■ **Work task**: Search the data for the string "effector" and gather each line it is in.

■ **Provided material**:

━━━

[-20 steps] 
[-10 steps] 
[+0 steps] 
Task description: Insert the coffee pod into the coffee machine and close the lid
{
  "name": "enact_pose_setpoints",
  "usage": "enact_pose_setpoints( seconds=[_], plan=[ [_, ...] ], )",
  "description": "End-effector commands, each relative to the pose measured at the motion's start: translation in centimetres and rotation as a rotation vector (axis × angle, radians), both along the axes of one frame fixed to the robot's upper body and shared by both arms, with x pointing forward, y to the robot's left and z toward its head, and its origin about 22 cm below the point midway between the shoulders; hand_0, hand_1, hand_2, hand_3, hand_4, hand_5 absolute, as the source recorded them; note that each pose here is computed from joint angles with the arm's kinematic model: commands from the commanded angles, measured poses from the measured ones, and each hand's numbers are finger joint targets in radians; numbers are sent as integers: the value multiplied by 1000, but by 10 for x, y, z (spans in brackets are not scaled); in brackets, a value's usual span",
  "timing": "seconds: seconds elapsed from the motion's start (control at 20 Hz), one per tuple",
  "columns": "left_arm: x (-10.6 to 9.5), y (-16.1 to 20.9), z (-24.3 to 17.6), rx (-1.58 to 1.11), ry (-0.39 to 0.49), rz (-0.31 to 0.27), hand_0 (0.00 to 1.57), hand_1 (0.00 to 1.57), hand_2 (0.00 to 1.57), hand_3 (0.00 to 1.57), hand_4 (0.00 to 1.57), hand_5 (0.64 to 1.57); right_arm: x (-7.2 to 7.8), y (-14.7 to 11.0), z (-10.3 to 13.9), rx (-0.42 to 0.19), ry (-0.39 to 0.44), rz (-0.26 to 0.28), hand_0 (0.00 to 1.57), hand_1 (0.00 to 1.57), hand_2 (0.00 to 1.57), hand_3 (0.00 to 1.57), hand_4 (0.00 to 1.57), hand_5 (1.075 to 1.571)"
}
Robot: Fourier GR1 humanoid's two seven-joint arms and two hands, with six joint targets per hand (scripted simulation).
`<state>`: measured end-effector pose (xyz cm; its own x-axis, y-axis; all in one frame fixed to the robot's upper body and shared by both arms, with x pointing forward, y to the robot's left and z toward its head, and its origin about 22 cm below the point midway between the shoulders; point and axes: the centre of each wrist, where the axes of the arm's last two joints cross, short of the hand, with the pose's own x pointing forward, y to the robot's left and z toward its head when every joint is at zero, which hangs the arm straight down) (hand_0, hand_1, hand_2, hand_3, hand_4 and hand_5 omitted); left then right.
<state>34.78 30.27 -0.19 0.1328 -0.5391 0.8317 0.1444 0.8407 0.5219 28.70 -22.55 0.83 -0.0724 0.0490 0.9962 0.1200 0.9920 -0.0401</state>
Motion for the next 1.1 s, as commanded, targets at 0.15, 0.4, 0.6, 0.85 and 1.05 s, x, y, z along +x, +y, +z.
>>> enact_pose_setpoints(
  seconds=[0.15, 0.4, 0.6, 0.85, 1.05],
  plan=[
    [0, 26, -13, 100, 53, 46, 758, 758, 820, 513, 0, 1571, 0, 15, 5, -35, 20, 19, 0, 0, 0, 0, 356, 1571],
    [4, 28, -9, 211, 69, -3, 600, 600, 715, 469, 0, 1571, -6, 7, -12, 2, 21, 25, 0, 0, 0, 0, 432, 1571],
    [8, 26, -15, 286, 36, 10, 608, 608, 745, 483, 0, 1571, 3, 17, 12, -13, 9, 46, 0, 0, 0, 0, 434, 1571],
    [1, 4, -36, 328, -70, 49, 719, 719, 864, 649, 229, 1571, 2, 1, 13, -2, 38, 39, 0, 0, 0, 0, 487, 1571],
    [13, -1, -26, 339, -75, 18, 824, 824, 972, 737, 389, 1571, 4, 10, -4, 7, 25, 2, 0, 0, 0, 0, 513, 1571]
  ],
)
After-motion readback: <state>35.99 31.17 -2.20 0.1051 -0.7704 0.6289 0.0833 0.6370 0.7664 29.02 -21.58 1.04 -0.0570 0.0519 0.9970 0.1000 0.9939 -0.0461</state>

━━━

■ **Answer to this task**:
  "description": "End-effector commands, each relative to the pose measured at the motion's start: translation in centimetres and rotation as a rotation vector (axis × angle, radians), both along the axes of one frame fixed to the robot's upper body and shared by both arms, with x pointing forward, y to the robot's left and z toward its head, and its origin about 22 cm below the point midway between the shoulders; hand_0, hand_1, hand_2, hand_3, hand_4, hand_5 absolute, as the source recorded them; note that each pose here is computed from joint angles with the arm's kinematic model: commands from the commanded angles, measured poses from the measured ones, and each hand's numbers are finger joint targets in radians; numbers are sent as integers: the value multiplied by 1000, but by 10 for x, y, z (spans in brackets are not scaled); in brackets, a value's usual span",
`<state>`: measured end-effector pose (xyz cm; its own x-axis, y-axis; all in one frame fixed to the robot's upper body and shared by both arms, with x pointing forward, y to the robot's left and z toward its head, and its origin about 22 cm below the point midway between the shoulders; point and axes: the centre of each wrist, where the axes of the arm's last two joints cross, short of the hand, with the pose's own x pointing forward, y to the robot's left and z toward its head when every joint is at zero, which hangs the arm straight down) (hand_0, hand_1, hand_2, hand_3, hand_4 and hand_5 omitted); left then right.

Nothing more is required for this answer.